Sejam quais forem as razões verdadeiras ou predominantes, o fato é que essa diferenciação, entre os Paulistas e os demais brasileiros, já pode ser percebida no século XVIII e está perfeitamente definida no início do século XIX.

Tal situação influiu para que os imigrantes estrangeiros, chegados ao Brasil após a proibição da importação de escravos e, em maior número, depois da abolição da escravatura em 1888, preferissem trabalhar em São Paulo, onde, a par de um clima temperado e de terras férteis, havia já uma força econômica muito dinâmica em atividade. Essas mesmas razões atraíram para São Paulo muitos imigrantes de outras regiões brasileiras, criando-se uma sociedade cosmopolita, mas preservando-se o dinamismo e a auto-suficiência.
Dalmo Dallari


2. Sobre as condições que favorecessem o desenvolvimento de São Paulo no fim do século XIX, atraindo grande número de imigrantes, bem como sobre a influência destes na aceleração do desenvolvimento, é interessante a síntese feita por Caio Prado Júnior. Diz ele que a concentração da indústria em São Paulo, no começo do século XX, foi devida à conjugação de vários fatores favoráveis que aí se encontraram. O principal desses fatores, em sua opinião, foi o progresso geral do Estado, graças ao desenvolvimento sem paralelo de sua lavoura cafeeira, trazendo riqueza à população. A imigração concorreu para o êxito trazendo a habilitação técnica do trabalhador europeu, muito superior ao brasileiro que acabava de sair de um regime de escravidão ou de quase escravidão. Por último, outro fator de grande importância foi a abundância de energia hidráulica, logo aproveitada para a produção de eletricidade, servindo a capital do Estado e outras cidades próximas. Assim é que no ano de 1901 já se encontra em funcionamento a primeira usina Paulista produtora de energia elétrica, pertencente a uma empresa internacional com sede em Toronto, no Canadá, e que produz de início 8.000 HP. Essa empresa - identificada como "Light" em documentos oficiais e estudos, pelo uso abreviado de seu nome - se desenvolveria bastante e exerceria grande influência na vida Paulista, desde então até o presente, pois continua a ter o monopólio da produção e distribuição de energia elétrica na região de São Paulo (conf.

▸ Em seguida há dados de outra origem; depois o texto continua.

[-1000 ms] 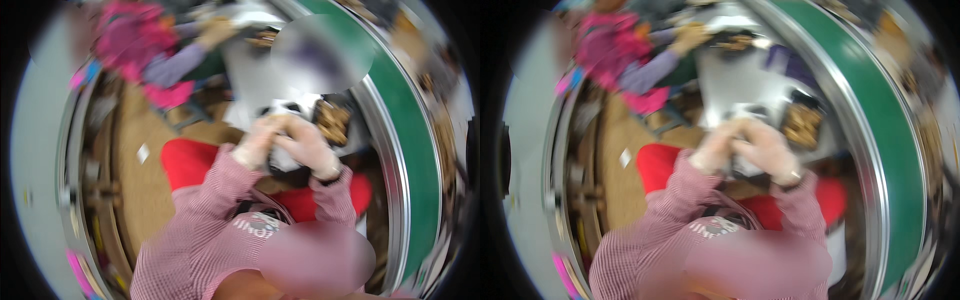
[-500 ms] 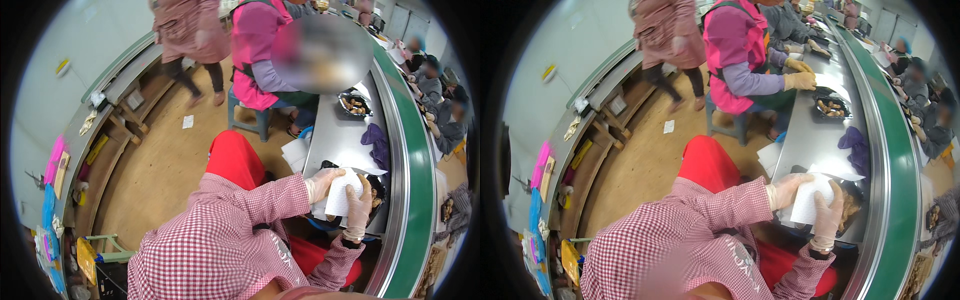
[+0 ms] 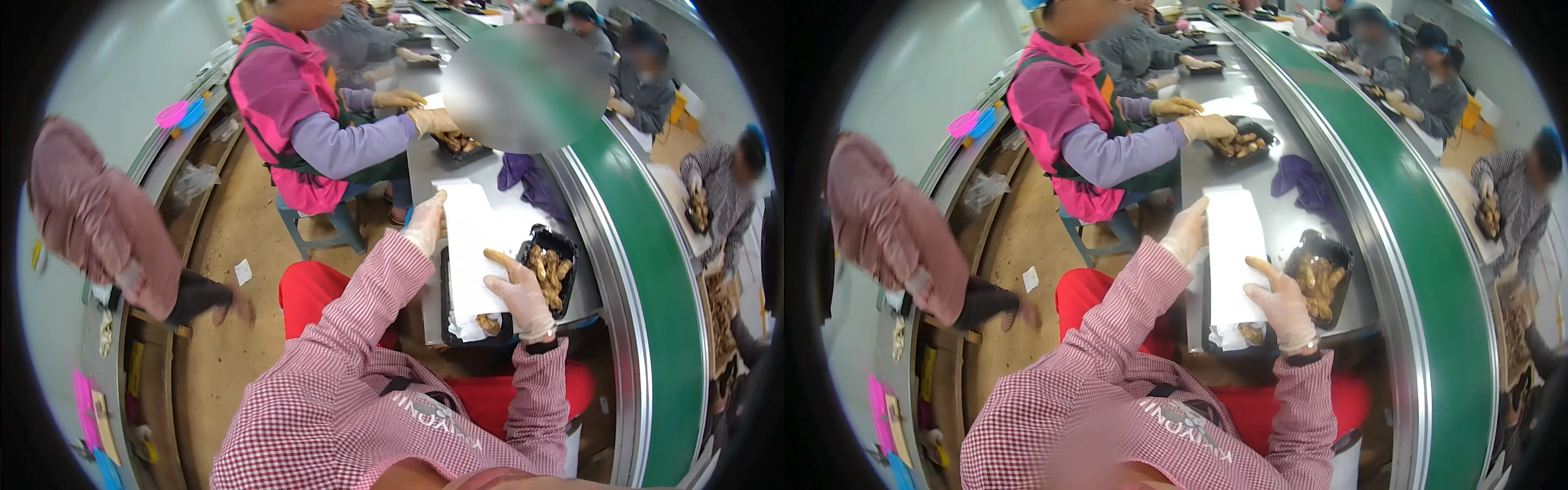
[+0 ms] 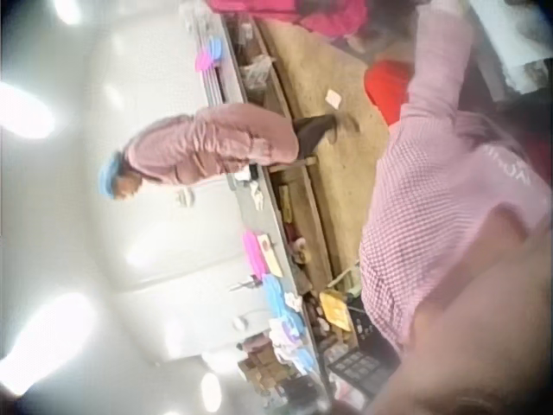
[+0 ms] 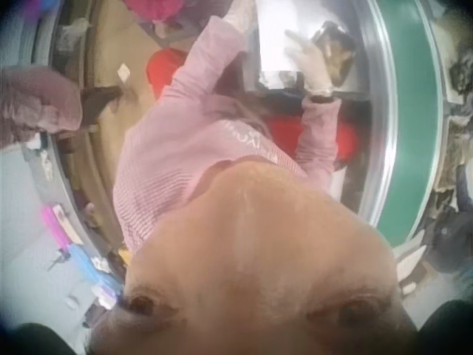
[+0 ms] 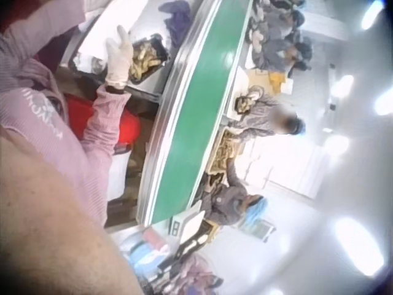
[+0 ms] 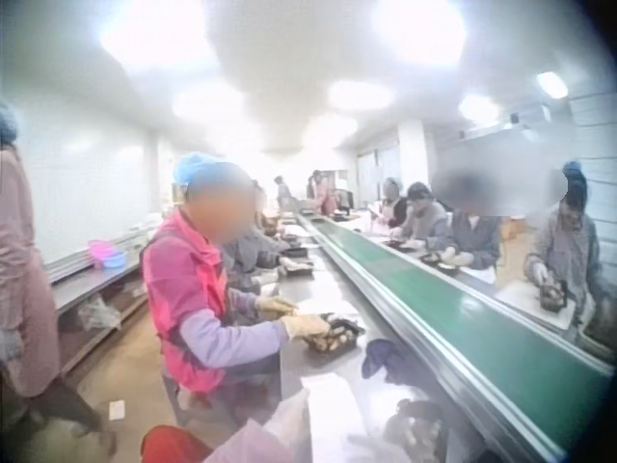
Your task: The person picks ginger roots from a black tray, wipes them with a white paper towel, and places them into a black plastic container. The person repeats this process, arranging the roots neatly in the container before moving the filled container onto a conveyor belt.
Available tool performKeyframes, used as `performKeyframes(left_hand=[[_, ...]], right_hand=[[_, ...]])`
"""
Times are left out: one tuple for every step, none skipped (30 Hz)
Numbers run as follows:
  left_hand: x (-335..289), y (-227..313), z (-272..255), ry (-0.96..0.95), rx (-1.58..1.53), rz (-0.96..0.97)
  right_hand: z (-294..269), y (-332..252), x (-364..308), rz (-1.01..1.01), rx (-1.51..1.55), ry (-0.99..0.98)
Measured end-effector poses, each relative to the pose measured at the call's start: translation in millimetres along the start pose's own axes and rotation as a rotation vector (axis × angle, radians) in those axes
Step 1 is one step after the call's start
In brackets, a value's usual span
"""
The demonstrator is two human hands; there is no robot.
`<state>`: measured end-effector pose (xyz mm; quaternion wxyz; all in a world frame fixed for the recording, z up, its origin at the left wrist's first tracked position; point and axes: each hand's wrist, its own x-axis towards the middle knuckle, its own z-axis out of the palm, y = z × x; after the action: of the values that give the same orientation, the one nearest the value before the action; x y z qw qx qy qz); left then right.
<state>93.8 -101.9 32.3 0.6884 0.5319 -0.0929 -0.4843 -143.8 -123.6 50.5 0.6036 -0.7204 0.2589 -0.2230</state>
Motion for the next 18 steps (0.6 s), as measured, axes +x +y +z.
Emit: performKeyframes(left_hand=[[0, -5, -7, 0.048, -0.075, 0.013], [-4, -13, -21, 0.092, -0.017, 0.124], [-8, -24, -33, 0.127, 0.040, 0.223], [-11, -36, -42, 0.226, 0.121, 0.379], [-17, -50, -48, 0.316, 0.201, 0.534], [-27, -65, -53, 0.301, 0.166, 0.530], [-37, -73, -56, 0.291, 0.127, 0.540], [-61, -79, -53, 0.302, 0.295, 0.608], [-85, -84, -50, 0.286, 0.479, 0.637], [-107, -95, -47, 0.256, 0.586, 0.742], [-125, -105, -41, 0.218, 0.690, 0.849], [-138, -113, -37, 0.170, 0.753, 0.912], [-145, -119, -34, 0.120, 0.813, 0.975], [-146, -120, -36, 0.083, 0.909, 1.022], [-143, -119, -35, 0.079, 0.911, 1.013], [-136, -116, -33, 0.074, 0.912, 1.003], [-129, -112, -33, 0.074, 0.915, 1.000], [-122, -109, -33, 0.068, 0.915, 1.030]], right_hand=[[-2, 0, 2, 0.016, -0.038, -0.019], [-1, 5, 3, -0.010, -0.004, -0.011], [1, 11, 4, -0.029, 0.022, 0.038], [4, 17, 6, -0.054, 0.095, 0.072], [7, 14, 4, -0.042, 0.150, 0.103], [6, 15, 4, -0.040, 0.121, 0.138], [5, 16, 3, -0.050, 0.088, 0.164], [4, 16, 0, -0.051, 0.096, 0.181], [3, 16, -3, -0.057, 0.100, 0.200], [4, 18, -4, -0.056, 0.141, 0.211], [5, 22, -7, -0.067, 0.147, 0.238], [8, 21, -9, -0.047, 0.189, 0.245], [10, 19, -12, -0.027, 0.230, 0.254], [11, 23, -13, -0.025, 0.201, 0.253], [13, 33, -14, -0.060, 0.183, 0.258], [13, 39, -17, -0.043, 0.134, 0.268], [14, 42, -20, -0.034, 0.087, 0.275], [16, 45, -22, -0.058, -0.001, 0.316]])
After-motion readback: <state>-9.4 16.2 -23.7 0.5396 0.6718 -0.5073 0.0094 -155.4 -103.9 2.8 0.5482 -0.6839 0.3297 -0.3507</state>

Caio Prado Júnior, História Econômica do Brasil, São Paulo, 1949, vol. II, pág. 268). Quanto à preferência dos imigrantes pelo sul (incluindo centro-sul) do país, é oportuno lembrar, como bem observa o historiador Edgar Carone, que São Paulo recebe também grande número de imigrantes de outras partes do país, sobretudo fugitivos das calamidades naturais e sociais do nordeste (conf. Revoluções do Brasil Contemporâneo, São Paulo, 1965, pág. 2). Era natural, portanto, que os imigrantes estrangeiros também procurassem as regiões mais favoráveis, como ocorreu.

Finalmente, sob o impacto das duas guerras mundiais deste século, São Paulo passou da economia agrária para a economia industrial, criando e desenvolvendo um ativo parque industrial, sem perder sua importância como produtor rural, o que veio acentuar, ainda mais, sua superioridade econômica no quadro brasileiro, E as forças econômicas internacionais foram sensíveis às possibilidades de São Paulo, estabelecendo aí um dos mais vigorosos redutos da América Latina.

Todo esse conjunto de circunstâncias, todas essas características da sociedade cosmopolita que vive em São Paulo, numa ânsia permanente de progresso , isso tudo fez com que Paulo Bonfim, um dos mais importantes poetas Paulistas contemporâneos , dissesse que "Paulista é, antes de tudo, um estado de espírito", para acentuar a existência de aspectos peculiares que identificam o povo que vive em São Paulo, independentemente da origem de cada um.